I offered no defense. Thirteen dollars for eleven hours, one break, no overtime, children running through the streets at night to pick up their exhausted watchers. The buses pulled away in coughs of smog. It wasn’t an extraordinary sight. An old woman leaned her arm against the blasted stone of the church, out of lethargy or nostalgia.
“The gangs take care of the people here. Keep watch over them. Feed them if they need to. Take them to hospitals.” Rafael shrugged. “The government does nothing. So who is worse?”
We walked toward the water. Rafael wanted to visit his brother, and for the first time I felt safe enough to stagger behind. Soon the Colonials dissolved, and slices of the fog-smeared Pacific appeared between the slabs of rebar and blackened concrete. I stared ahead, and even from this distance I could make out the container ships and yachts on the horizon waiting at sea for their turn in the locks.
In another country, the extraordinary sights go unnoticed by the locals. At first I confused him for a pile of clothes—the one heap of refuse in the rain-slick streets. It lay in a contorted clump on the sidewalk, and impulsively I steered toward it. But the muscles in my neck constricted, as if my neck understood before my brain did, and I realized it was a man, his blue shirt stained with brown fluid, blood leaking from the buttons, his thin legs bundled together and his hair matted over his eyes. It was a body, fresh, with the dust of bulleted brick sprinkled over the pooling red. The world went silent, as if even the street sounds were afraid of coming close.
“Keep walking,” Rafael ordered. He and Marisela were hurrying on. “Don’t stop, not for a second. Let’s go.” I caught up with them, terrified yet fighting the urge to glance back.
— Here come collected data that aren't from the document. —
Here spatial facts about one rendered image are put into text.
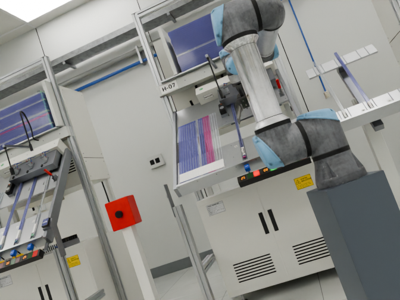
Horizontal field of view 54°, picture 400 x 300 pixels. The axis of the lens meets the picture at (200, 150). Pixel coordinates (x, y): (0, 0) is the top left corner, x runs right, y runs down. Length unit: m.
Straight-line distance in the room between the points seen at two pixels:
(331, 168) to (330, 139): 0.09
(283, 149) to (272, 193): 1.01
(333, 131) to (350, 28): 2.87
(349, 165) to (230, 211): 1.12
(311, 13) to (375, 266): 3.13
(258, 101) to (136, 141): 3.00
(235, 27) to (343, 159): 0.51
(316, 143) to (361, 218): 0.24
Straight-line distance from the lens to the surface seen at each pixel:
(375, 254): 1.22
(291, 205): 2.18
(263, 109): 1.20
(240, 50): 1.24
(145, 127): 4.10
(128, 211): 2.17
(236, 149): 1.97
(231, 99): 2.27
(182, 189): 1.94
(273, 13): 1.29
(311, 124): 1.21
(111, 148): 4.24
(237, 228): 2.22
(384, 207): 1.22
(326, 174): 1.22
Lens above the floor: 0.67
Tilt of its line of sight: 6 degrees up
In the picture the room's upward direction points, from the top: 20 degrees counter-clockwise
“He must have been a traitor,” Rafael said. Marisela eyed me nervously and took my hand. I couldn’t remember how far we walked before entering a b
uilding through an iron gate. A pinewood addition had been built onto the back of the red brick tenement, a labyrinth of jerry-rigged rooms and decks fitted with scrolls of leftover carpet. Posters of boxing champions and Hollywood Mafia characters covered the hallway walls. Rafael knocked twice on a steel door. A slat opened and then the door. Axel looked younger than Rafael, with a wispy pubescent mustache, and he wore a lime tank top that accentuated his biceps. He glowered at me menacingly, white man on Red Diamond green Astroturf, but Rafael opened his palms and claimed me as a friend. “Good to have someone on the inside.”
“Cool, cool,” Axel said, nodding. “Want a beer?” Where in another house vases and picture frames would have been set, a glass table by the door held a display of batons, hammers, and billy clubs. I noticed a machine gun tilted in the corner, and the blue light of a computer from a connecting room. The thin leg of a boy sitting just beyond the frame barricaded the door. Axel collected beers from a mini fridge. I passed by him and stepped out onto a slanted second-floor deck. The open courtyard below was decorated for a child’s birthday party. The rain was pulping the paper hats and plates abandoned on the picnic table. A pink banner sagged in the downpour, FELIZ NOVENO CUMPLEAÑOS.
I practiced breathing. I took deep drags. Marisela touched my shoulder.
“I’m sorry you saw that,” she said gently. “It’s a violent place. There’s no hiding it.”